§ Work task:
Lines holding the word "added" are the ones to copy from the data below.

§ Entries taken from a collection:

______

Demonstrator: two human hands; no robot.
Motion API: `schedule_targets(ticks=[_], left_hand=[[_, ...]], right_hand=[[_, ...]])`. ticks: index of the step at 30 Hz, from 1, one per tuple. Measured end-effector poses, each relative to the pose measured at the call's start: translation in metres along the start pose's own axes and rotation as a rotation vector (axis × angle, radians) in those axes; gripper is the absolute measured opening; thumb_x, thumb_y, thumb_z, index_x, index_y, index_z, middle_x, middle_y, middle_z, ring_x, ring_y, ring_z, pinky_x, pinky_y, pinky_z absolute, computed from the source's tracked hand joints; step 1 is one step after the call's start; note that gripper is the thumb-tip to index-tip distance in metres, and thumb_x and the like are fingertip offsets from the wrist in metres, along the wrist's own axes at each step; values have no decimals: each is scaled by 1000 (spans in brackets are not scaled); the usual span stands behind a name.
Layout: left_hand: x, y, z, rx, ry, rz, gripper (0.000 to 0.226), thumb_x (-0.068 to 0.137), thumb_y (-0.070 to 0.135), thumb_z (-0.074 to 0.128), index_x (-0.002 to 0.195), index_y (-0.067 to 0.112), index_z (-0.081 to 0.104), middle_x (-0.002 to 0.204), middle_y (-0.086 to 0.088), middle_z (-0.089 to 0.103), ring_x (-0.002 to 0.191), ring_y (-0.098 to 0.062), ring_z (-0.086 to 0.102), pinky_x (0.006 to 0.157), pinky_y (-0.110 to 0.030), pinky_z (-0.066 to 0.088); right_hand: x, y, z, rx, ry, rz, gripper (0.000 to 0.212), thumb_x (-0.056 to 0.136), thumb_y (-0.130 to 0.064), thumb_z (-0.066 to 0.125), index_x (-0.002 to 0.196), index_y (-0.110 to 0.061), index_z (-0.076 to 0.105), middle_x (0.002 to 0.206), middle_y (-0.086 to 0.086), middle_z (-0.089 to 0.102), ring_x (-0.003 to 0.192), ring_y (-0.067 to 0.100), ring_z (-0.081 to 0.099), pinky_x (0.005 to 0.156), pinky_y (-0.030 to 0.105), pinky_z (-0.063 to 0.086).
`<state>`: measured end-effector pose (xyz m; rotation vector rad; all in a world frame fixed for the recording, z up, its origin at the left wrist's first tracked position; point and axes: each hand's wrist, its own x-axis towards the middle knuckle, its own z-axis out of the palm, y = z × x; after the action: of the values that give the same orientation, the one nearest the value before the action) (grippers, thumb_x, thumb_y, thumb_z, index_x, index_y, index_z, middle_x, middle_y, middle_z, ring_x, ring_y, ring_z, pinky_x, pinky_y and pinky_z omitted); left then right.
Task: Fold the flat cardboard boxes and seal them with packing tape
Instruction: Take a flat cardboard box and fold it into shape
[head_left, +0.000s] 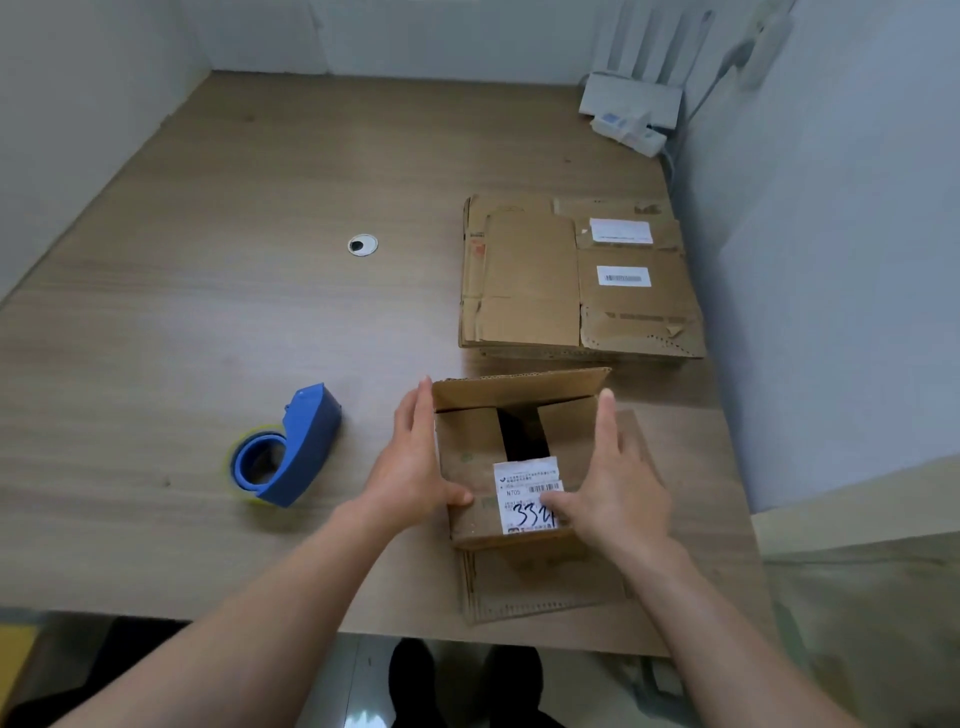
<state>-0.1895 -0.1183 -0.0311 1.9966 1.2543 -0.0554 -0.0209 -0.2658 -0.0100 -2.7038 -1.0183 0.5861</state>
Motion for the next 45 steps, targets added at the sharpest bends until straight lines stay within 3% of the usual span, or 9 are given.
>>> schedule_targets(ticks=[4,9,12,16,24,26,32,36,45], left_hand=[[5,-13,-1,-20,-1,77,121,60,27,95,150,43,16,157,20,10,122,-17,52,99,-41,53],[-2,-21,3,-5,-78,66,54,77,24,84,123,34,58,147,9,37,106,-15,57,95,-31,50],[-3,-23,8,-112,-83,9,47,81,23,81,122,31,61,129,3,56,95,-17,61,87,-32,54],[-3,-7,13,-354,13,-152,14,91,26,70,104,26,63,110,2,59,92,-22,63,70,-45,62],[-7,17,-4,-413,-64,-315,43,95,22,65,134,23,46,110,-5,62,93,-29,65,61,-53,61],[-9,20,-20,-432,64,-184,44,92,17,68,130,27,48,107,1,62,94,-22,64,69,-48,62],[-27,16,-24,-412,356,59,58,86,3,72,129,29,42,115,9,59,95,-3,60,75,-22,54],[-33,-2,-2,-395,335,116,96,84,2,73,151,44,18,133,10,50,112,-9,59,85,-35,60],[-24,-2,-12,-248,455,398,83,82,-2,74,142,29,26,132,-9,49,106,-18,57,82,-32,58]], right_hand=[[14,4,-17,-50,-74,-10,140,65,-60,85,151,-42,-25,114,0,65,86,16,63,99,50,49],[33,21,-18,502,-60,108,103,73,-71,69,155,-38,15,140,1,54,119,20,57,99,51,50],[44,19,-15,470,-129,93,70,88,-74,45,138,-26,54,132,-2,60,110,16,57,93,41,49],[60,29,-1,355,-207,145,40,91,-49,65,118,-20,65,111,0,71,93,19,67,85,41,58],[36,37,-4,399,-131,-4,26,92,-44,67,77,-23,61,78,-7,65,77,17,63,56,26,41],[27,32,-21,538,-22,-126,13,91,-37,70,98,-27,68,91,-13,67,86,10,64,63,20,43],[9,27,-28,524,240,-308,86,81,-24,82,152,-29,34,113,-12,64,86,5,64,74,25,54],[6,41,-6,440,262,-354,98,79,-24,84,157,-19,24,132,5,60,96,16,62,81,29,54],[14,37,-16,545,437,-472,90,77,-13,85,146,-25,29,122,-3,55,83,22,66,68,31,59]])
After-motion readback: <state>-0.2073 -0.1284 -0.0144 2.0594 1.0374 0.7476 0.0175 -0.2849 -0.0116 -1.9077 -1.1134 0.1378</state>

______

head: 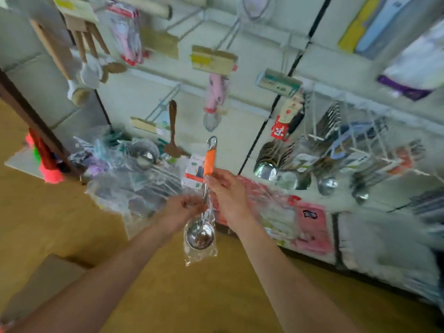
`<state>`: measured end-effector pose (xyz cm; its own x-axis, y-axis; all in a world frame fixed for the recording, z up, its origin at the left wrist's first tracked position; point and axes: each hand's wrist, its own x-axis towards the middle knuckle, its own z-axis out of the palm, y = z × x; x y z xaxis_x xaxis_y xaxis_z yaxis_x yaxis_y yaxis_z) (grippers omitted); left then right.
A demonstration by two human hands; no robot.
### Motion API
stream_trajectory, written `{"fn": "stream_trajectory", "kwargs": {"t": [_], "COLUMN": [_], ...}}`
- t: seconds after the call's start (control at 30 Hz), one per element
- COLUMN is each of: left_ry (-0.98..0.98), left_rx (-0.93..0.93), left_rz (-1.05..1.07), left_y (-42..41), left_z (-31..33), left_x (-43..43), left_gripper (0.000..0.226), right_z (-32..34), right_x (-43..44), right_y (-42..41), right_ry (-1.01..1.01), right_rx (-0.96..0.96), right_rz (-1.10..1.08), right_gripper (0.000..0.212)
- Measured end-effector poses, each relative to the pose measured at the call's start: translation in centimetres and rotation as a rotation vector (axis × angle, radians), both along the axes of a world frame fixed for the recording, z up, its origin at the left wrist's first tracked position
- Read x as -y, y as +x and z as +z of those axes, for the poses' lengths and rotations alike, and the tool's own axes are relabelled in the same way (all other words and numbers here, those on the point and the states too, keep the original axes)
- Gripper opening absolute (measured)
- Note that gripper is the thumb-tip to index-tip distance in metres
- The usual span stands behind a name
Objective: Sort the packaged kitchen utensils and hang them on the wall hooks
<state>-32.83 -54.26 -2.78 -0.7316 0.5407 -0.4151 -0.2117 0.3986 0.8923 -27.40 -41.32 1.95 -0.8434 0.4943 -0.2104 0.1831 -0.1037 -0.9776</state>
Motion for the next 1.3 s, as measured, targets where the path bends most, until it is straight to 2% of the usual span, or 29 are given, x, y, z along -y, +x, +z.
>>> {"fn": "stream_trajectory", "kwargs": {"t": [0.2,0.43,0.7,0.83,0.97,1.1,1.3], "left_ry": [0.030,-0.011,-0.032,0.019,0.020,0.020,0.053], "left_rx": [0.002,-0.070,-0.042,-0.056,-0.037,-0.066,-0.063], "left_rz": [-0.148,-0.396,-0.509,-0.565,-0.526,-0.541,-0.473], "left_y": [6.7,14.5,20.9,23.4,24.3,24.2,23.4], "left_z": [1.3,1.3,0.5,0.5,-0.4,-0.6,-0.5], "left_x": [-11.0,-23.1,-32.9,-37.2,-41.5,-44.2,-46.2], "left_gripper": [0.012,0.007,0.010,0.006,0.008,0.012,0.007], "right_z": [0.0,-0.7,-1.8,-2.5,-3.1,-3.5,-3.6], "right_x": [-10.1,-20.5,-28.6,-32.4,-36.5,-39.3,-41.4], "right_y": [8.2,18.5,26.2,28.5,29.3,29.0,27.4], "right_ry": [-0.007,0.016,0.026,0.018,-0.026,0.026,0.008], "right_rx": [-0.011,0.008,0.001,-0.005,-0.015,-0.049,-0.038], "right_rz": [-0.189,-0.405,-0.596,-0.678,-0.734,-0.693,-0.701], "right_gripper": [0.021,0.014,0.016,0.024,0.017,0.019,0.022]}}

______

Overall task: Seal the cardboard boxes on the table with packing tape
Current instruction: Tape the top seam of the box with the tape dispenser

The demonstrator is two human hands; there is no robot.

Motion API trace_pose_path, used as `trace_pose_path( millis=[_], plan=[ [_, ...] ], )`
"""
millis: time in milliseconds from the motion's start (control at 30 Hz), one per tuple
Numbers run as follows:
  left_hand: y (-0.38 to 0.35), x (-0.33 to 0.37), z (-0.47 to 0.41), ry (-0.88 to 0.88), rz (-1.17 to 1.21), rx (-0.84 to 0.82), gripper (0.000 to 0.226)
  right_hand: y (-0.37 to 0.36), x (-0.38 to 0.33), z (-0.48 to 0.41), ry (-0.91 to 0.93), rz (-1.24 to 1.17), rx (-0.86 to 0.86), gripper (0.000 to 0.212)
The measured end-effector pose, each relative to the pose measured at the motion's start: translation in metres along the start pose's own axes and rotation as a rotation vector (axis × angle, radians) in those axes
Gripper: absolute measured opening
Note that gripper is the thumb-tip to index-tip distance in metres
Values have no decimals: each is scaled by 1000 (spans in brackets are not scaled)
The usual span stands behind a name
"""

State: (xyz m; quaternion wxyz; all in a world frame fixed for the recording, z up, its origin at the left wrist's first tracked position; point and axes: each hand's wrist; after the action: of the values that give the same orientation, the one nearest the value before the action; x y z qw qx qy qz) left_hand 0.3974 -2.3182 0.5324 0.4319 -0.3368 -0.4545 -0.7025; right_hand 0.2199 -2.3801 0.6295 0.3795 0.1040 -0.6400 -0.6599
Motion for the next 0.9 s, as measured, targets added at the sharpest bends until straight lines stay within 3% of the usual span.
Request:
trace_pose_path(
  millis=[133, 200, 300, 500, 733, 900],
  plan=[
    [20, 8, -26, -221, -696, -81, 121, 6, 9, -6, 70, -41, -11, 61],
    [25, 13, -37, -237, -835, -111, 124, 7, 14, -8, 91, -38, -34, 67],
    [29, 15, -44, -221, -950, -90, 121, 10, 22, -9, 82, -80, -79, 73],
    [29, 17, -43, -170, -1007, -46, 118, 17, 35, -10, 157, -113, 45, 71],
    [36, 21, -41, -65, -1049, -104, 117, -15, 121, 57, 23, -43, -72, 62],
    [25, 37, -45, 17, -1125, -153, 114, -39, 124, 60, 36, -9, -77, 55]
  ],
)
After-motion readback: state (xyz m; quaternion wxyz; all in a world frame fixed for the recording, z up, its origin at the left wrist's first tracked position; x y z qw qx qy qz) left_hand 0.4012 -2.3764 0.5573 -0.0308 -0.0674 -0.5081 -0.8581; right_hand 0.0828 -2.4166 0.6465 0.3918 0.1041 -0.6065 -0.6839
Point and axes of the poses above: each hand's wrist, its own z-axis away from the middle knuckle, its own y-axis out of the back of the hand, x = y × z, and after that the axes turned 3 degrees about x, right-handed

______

§ Answer:
Motion for the next 45 steps, targets added at the sharpest bends until straight lines stay within 3% of the usual span, or 9 are given.
Motion for the next 0.9 s, as measured, targets added at the sharpest bends until straight lines stay within 3% of the usual span.

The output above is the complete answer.